_WHAT IS EXPECTED_
Below are the records; copy every line in them that holds the string "plastic".

---------- SUPPLIED DATA

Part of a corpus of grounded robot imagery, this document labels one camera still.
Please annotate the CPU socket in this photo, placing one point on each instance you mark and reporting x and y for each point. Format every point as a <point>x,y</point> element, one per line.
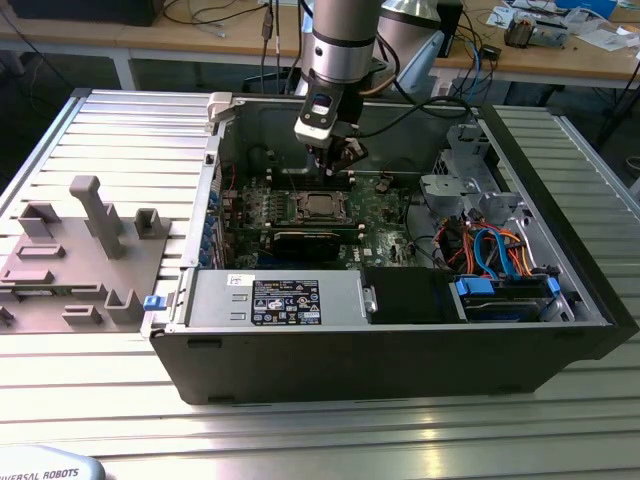
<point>298,216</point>

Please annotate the grey plastic parts rack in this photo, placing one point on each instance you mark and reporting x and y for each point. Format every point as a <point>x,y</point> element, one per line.
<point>75,250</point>

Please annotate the blue plastic latch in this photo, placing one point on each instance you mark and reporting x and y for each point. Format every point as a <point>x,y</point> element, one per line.
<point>153,302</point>

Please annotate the grey electronic device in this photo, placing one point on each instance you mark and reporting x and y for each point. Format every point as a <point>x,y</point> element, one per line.
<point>550,35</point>

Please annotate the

--------------------

_RESULT FOR THIS EXERCISE_
Please annotate the grey plastic parts rack in this photo, placing one point on each instance you mark and reporting x and y for each point. Format every point as a <point>x,y</point> element, one per line.
Please annotate the blue plastic latch in this photo, placing one point on each instance you mark and reporting x and y for each point. Format every point as a <point>x,y</point> element, one per line.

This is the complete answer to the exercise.